**Problem statement:** Every line in the listing is to be echoed verbatim.
------------
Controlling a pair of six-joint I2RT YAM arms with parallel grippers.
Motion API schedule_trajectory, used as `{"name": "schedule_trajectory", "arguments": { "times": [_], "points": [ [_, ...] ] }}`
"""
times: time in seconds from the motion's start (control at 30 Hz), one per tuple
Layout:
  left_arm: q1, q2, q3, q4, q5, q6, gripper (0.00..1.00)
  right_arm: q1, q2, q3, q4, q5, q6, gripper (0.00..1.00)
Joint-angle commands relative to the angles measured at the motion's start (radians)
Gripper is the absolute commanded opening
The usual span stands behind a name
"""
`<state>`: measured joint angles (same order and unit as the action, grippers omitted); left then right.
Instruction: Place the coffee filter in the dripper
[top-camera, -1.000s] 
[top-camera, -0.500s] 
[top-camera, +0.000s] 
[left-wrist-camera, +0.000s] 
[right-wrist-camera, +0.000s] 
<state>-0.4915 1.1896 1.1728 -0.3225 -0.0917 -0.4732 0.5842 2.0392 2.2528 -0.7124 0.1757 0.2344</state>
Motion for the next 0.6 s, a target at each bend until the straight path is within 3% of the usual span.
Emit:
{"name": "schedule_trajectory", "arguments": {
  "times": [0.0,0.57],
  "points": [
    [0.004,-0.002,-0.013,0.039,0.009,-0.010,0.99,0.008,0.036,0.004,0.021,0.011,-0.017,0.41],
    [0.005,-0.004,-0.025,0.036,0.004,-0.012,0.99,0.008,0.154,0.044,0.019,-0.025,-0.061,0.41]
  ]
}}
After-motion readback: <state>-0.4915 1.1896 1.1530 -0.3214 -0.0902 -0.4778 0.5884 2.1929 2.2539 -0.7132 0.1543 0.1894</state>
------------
**Output below:**
Controlling a pair of six-joint I2RT YAM arms with parallel grippers.
Motion API schedule_trajectory, used as `{"name": "schedule_trajectory", "arguments": { "times": [_], "points": [ [_, ...] ] }}`
"""
times: time in seconds from the motion's start (control at 30 Hz), one per tuple
Layout:
  left_arm: q1, q2, q3, q4, q5, q6, gripper (0.00..1.00)
  right_arm: q1, q2, q3, q4, q5, q6, gripper (0.00..1.00)
Joint-angle commands relative to the angles measured at the motion's start (radians)
Gripper is the absolute commanded opening
The usual span stands behind a name
"""
`<state>`: measured joint angles (same order and unit as the action, grippers omitted); left then right.
Instruction: Place the coffee filter in the dripper
[top-camera, -1.000s] 
[top-camera, -0.500s] 
[top-camera, +0.000s] 
[left-wrist-camera, +0.000s] 
[right-wrist-camera, +0.000s] 
<state>-0.4915 1.1896 1.1728 -0.3225 -0.0917 -0.4732 0.5842 2.0392 2.2528 -0.7124 0.1757 0.2344</state>
Motion for the next 0.6 s, a target at each bend until the straight path is within 3% of the usual span.
Emit:
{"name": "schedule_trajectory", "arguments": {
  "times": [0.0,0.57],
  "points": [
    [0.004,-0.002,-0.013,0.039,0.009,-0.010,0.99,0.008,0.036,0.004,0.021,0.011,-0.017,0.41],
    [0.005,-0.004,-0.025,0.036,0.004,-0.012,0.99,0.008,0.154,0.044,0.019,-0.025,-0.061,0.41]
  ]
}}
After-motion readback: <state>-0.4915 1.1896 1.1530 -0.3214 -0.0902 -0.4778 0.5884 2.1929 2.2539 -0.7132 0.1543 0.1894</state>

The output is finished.